Task brief: Check every line of the entries below for "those", and copy the lines that have it.

Materials provided:
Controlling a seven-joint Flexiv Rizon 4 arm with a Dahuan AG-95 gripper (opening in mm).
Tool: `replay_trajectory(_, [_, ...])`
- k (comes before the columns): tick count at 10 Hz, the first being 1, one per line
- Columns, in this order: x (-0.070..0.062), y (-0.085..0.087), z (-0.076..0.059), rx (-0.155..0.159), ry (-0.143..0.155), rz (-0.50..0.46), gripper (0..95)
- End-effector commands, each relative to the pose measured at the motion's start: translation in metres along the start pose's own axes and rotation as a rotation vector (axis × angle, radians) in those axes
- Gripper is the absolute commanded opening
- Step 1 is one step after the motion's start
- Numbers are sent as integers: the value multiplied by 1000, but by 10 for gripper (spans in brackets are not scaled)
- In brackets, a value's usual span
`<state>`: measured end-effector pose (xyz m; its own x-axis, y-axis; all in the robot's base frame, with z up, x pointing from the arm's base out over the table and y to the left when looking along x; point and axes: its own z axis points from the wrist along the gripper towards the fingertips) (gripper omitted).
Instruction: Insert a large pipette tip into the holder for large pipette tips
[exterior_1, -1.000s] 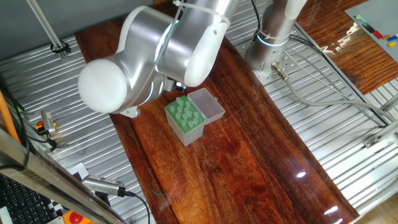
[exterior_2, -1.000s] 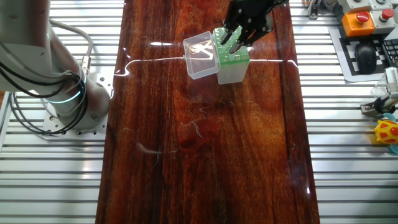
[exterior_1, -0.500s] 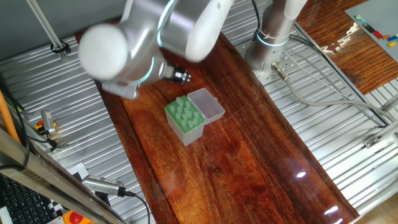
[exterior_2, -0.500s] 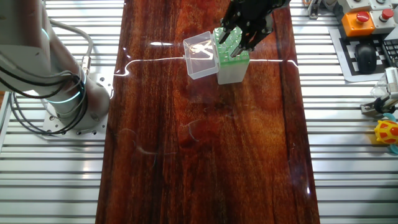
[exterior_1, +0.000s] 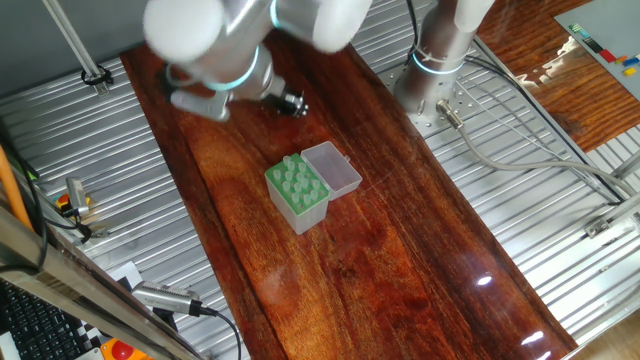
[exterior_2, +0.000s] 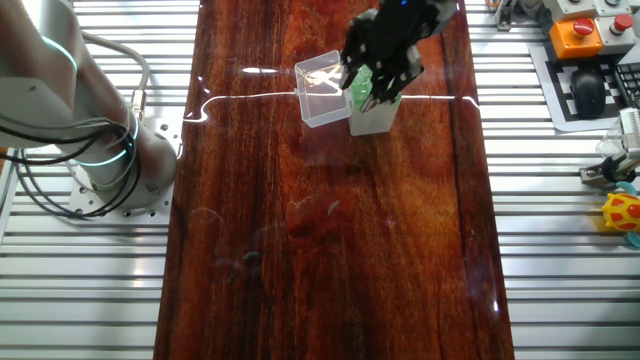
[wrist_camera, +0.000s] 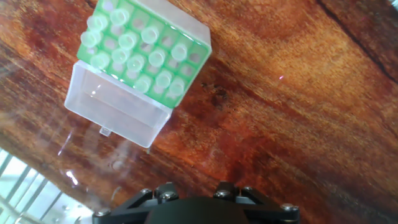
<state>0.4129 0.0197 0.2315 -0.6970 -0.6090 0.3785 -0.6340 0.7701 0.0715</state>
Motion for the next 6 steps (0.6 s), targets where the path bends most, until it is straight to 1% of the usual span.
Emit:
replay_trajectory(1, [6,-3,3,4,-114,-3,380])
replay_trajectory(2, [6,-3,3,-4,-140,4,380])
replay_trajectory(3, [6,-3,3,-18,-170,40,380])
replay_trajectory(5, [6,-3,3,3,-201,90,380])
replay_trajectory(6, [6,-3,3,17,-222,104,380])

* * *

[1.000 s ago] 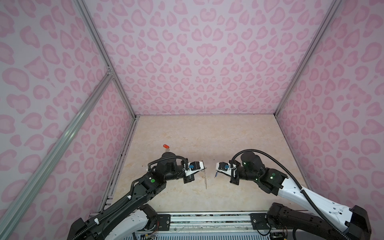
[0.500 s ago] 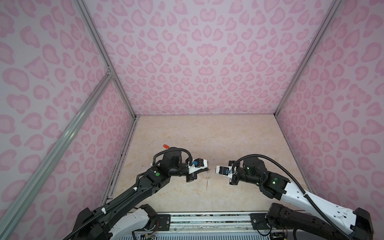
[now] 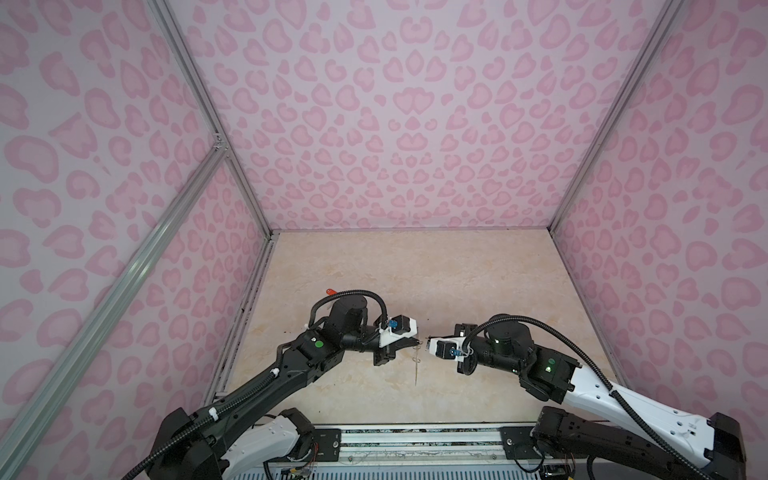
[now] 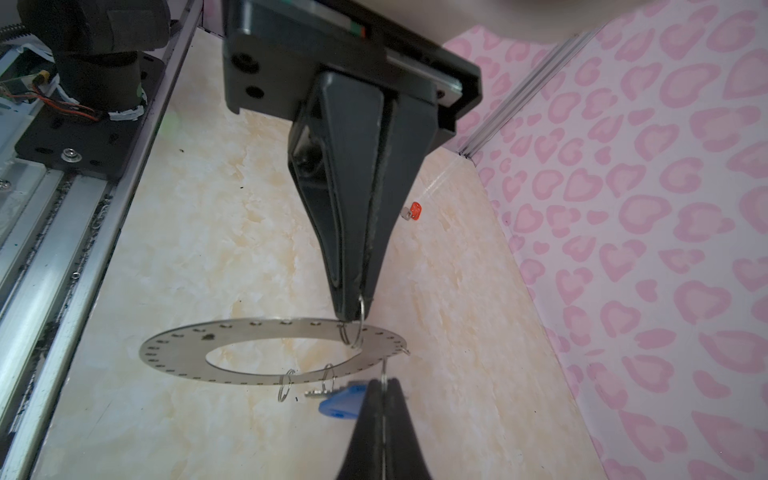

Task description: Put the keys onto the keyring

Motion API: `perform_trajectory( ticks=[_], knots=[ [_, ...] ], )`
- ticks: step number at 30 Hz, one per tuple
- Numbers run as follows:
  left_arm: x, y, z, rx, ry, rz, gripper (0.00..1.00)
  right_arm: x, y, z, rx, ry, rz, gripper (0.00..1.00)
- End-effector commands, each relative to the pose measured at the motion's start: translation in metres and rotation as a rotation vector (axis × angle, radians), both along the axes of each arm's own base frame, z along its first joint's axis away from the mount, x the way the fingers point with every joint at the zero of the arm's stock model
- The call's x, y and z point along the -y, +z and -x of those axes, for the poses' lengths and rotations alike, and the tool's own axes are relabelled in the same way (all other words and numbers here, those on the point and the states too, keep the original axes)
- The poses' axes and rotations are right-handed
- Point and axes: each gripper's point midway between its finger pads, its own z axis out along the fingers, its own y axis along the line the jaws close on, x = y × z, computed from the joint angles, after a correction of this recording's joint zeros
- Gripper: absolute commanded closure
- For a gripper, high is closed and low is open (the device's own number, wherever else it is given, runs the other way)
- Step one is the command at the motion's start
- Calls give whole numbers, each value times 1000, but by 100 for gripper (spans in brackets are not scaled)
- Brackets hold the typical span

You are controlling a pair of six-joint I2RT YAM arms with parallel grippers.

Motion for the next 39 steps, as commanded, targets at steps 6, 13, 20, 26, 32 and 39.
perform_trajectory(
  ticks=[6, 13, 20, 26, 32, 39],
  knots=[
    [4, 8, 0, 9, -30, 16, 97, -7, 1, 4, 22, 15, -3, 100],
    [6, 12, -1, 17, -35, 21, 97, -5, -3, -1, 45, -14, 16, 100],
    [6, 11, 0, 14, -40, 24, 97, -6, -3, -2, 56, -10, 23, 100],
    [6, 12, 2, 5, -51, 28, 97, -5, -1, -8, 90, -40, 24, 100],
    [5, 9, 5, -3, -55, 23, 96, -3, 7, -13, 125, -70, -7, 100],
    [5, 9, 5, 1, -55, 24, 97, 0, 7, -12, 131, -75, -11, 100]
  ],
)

Written response:
- End-effector commands, each relative to the pose measured at the motion's start: translation in metres along the start pose's own axes and rotation as a rotation vector (axis × angle, radians) in those axes
- The call's x, y and z point along the -y, +z and -x of those axes, for the poses' lengths and rotations alike, and the tool's own axes are relabelled in the same way (all other words and numbers here, those on the point and the states too, keep the original axes)

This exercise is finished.